Treatment of pelvic stasis syndrome

  Pelvic stasis syndrome (PCS), also known as ovarian venous insufficiency or ovarian venous syndrome, is a specific syndrome with chronic pelvic pain CPP as the main clinical manifestation due to chronic stasis in the pelvic veins, and most patients with PCS have ovarian varicose veins. However, due to the diversity and non-specificity of clinical symptoms of PCS and the lack of objective examination indicators, most of the CPP caused by PCS has not been correctly diagnosed so far.
  Etiology of PCS.
  1. Anatomical and physiological factors.
  The pelvic venous reflux system has abundant traffic branches. The ovarian veins are connected to the fallopian tubes and uterine veins through the broad ligament and to the rectal and bladder veins. The left ovarian vein flows back into the left renal vein at right angles, and its venous valve defect rate is 15%, much higher than the 6% on the right side, so the left ovarian vein is prone to reflux.
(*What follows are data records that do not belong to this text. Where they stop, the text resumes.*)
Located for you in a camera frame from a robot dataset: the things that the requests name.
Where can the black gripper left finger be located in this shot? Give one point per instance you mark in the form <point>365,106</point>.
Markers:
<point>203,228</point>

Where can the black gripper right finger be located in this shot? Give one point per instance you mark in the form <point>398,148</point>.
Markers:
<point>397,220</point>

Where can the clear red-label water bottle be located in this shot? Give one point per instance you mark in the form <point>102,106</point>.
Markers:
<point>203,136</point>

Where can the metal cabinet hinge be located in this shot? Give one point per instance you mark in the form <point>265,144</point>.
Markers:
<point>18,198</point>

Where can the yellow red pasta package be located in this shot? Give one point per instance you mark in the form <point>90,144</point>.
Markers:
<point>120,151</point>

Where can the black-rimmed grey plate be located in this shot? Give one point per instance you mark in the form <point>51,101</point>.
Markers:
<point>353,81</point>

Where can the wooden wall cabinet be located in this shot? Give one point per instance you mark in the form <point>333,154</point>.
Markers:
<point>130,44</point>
The average diameter of the ovarian vein was found to be 2.6-3.6 mm by imaging and autopsy.
  Although asymptomatic ovarian venous reflux and pelvic stasis can occur in women of childbearing age, the probability of PCS compared to those without reflux is as high as Of these, 77% had improved symptoms after ovarian vein ligation, confirming the association of ovarian vein reflux with PCS.
  Retroperitoneal vein variation may be another cause of PCS. Normally, the left ovarian vein returns to the inferior vena cava through the renal vein at a pressure of 0-1 mm Hg, whereas left renal vein hypertension can be up to 4 mm Hg. The most common variant is nutcracker syndrome, in which 20% of patients with ovarian vein regurgitation have a similar anatomic variant with early left renal vein hypertension but normal ovarian vein valve function and late valvular insufficiency, leading to PCS.
  This is followed by a left renal vein variant, especially in women with post-aortic renal veins who develop ovarian vein regurgitation at a significantly higher rate. Among these, the diameter of the left renal vein was positively correlated with the incidence of left ovarian varices as well as the rate of left ovarian venous regurgitation. In addition, venous hypertension spermatozoa such as portal hypertension and acquired inferior vena cava syndrome can also lead to PCS.
  Abnormal uterine position such as posterior tilt and posterior curvature can lead to venous distortion and stagnation and reflux of blood flow; heavy physical labor and long-term standing can lead to poor pelvic venous reflux, thus aggravating ovarian varicose veins; pelvic surgery such as tubal ligation, which damages the tethered vessels and affects utero-ovarian venous reflux, etc. can lead to bruising and PCS.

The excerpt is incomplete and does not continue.